====== Provided information
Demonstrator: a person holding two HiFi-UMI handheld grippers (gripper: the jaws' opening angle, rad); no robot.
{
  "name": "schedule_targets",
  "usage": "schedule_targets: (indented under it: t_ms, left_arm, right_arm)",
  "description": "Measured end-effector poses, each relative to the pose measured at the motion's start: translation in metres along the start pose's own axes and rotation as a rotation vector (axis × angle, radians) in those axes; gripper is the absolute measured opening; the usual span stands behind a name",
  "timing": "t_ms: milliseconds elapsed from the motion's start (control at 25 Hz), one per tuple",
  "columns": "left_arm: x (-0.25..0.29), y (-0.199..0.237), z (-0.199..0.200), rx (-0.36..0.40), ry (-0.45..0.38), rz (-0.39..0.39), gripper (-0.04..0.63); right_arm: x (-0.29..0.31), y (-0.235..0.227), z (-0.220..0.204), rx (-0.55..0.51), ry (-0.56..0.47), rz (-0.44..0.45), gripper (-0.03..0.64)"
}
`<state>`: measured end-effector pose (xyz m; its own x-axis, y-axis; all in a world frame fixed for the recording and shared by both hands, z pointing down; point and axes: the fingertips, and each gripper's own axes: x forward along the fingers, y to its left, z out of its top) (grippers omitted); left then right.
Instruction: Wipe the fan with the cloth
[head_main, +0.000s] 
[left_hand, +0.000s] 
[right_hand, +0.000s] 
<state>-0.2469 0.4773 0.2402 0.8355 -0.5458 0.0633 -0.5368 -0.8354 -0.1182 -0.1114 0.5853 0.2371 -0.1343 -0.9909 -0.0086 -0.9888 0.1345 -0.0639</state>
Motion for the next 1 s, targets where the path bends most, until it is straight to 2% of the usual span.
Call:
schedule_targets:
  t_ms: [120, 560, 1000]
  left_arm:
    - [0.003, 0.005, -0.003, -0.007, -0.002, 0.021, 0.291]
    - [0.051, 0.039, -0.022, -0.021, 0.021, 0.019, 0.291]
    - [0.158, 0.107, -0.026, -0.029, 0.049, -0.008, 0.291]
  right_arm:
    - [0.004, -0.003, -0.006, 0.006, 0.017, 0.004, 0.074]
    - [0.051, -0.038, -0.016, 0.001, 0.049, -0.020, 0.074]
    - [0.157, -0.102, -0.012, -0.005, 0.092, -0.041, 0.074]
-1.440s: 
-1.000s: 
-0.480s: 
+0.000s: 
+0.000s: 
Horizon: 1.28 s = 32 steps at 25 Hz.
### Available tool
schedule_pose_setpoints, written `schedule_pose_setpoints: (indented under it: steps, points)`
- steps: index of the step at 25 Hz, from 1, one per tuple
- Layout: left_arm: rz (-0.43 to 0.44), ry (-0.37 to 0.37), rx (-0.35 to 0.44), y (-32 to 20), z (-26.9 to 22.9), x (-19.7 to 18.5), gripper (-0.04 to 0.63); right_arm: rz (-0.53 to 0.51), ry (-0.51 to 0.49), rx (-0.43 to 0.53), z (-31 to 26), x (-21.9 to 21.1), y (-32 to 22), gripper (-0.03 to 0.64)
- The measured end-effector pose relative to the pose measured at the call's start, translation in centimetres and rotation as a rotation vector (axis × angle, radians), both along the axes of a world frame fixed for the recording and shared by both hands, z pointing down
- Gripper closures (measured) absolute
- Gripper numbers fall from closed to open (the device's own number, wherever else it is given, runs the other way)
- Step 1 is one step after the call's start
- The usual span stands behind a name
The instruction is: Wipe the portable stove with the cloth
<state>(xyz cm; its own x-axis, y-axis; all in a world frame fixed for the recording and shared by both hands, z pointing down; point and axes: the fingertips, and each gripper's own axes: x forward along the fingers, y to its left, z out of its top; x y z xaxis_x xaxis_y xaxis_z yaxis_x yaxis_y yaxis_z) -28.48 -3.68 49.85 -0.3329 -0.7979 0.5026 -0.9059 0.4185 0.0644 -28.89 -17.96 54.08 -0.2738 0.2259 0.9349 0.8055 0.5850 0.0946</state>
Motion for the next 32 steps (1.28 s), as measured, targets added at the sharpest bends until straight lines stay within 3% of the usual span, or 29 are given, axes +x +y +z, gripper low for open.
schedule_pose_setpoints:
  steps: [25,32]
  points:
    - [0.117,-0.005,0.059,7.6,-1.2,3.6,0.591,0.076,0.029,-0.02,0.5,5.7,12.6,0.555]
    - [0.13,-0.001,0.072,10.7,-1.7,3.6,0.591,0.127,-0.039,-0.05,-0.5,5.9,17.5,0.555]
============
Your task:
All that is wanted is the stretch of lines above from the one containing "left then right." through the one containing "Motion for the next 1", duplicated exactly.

Answer to this problem:
`<state>`: measured end-effector pose (xyz m; its own x-axis, y-axis; all in a world frame fixed for the recording and shared by both hands, z pointing down; point and axes: the fingertips, and each gripper's own axes: x forward along the fingers, y to its left, z out of its top) (grippers omitted); left then right.
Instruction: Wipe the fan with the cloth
[head_main, +0.000s] 
[left_hand, +0.000s] 
[right_hand, +0.000s] 
<state>-0.2469 0.4773 0.2402 0.8355 -0.5458 0.0633 -0.5368 -0.8354 -0.1182 -0.1114 0.5853 0.2371 -0.1343 -0.9909 -0.0086 -0.9888 0.1345 -0.0639</state>
Motion for the next 1 s, targets where the path bends most, until it is straight to 2% of the usual span.

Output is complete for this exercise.